Labour MP Austin Mitchell took to the Mail on Sunday yesterday to decry the rise of women in the Labour party, writing that they were making parliament weaker.
The 79-year-old said "feminisation" and "youthification" will make the party "more manageable and reasonable, for apart from obsessive feminism, women MPs are more amenable and leadable and less objectionable."
Not only are his comments incredibly sexist, they also couldn't be more wrong. Just look at some of the female MPs in parliament today, who are unamenable in all the right ways:
1. Diane Abbott (Labour)
A series of rebellions against Tony Blair and Gordon Brown saw Ms Abbott brandished a firebrand and a "left-wing maverick". She said stood for Labour leadership election in 2010 because she believed at least one of the candidates should not be white and male.

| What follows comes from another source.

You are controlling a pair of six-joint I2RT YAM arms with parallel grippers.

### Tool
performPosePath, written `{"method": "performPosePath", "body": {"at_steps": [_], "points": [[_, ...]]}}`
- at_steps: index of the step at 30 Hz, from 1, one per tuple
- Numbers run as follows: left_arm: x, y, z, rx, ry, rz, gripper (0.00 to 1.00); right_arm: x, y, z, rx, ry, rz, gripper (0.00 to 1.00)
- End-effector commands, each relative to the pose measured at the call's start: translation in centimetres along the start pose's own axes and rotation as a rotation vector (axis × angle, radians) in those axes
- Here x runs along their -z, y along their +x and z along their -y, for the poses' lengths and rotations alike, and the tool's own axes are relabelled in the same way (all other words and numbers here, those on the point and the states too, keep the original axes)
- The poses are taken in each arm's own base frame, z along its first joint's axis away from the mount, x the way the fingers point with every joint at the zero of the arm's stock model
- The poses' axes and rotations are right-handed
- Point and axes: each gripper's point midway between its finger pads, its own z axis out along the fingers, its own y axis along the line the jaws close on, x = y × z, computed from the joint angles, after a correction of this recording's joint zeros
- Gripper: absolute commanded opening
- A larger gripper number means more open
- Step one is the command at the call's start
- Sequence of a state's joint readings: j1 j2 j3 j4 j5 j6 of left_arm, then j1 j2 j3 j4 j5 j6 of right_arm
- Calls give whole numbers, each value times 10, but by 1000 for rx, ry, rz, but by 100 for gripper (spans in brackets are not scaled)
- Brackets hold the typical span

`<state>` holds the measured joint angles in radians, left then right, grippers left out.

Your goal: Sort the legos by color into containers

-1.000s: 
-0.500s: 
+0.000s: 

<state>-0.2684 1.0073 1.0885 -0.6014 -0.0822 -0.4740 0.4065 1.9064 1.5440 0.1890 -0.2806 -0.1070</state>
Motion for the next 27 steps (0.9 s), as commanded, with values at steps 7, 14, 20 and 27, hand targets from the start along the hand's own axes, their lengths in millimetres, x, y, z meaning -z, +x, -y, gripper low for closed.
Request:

2. Theresa May (Conservative)
Earlier this year, the Home Secretary "shocked" members of the Police Federation, accusing them of showing "contempt for the public" in their handling of sensitive cases such as the Hillsborough inquiry and the murder of Stephen Lawrence. As she stripped the federation of its public funding, Ms May told members "I am here to tell you it is time to face up to reality."
3. Lynne Featherstone (Liberal Democrat)
A fierce critic of the Sun's Page 3, as equalities minister Ms Featherstone introduced laws to allow positive discrimination to address female under-representation in the workforce.
4. Harriet Harman (Labour)
The former minister for woman and equality and temporary leader of the opposition after Gordon Brown's resignation, Ms Harman has been campaigning on almost every prominent feminist issue since the 1970s. Notably, she once enraged Fathers 4 Justice campaigners so much they staged a protest on the roof of her house.
5. Caroline Lucas (Green)
The sole MP for the Green Party, noted campaigner for the environment, localisation and animal rights. She was arrested at a protest against oil firm Cuadrilla last year.
6. Jo Swinson (Lib Dem)
A vocal critic of the government's decision to go to war in Iraq, and the delay in releasing the results of the subsequent inquiry. She recently took maternity leave to give birth to son Andrew, the first baby to ever be carried through the voting lobby at the House of Commons.
7. Stella Creasy (Labour)
Ms Creasy has actively campaigned for increased regulation of payday loan companies, and her campaigning is thought to have contributed to the government's decision to cap the cost of payday loans last year.
8. Tracey Crouch (Conservative)
Ms Crouch is qualified football coach and has been openly critical of FA rules that banned her from playing for the parliamentary football team. She is also one of only two Tory MPs to abstain from the vote to raise university tuition fees and defied the party whip to vote against the badger cull.
9. Margot James (Conservative)
The first openly gay female MP in the Conservative party, selected to run for election in the Labour-held seat of Stourbridge and won with a 6.9 per cent swing. This year Ms James said she didn't "mind too much" being labelled for her sexuality: "I was able to sway some people in the debate on gay marriage, and I wouldn't have been able to do that had I not been a gay woman and had I not lived through the Seventies and Eighties and known what it was like.
10. Anna Soubry (Conservative)
Destined to be on this list after telling The Andrew Marr Show last year that Nigel Farage looked "like somebody has put their finger up his bottom and he really rather likes it."
11. Gloria De Piero (Labour)
After learning a news agency was offering to sell the press topless photographs of her as a 15-year-old, Ms De Piero was praised for her dignified response and her "refusal to be cowed by this quasi-sexual or moralistic assault on her behaviour".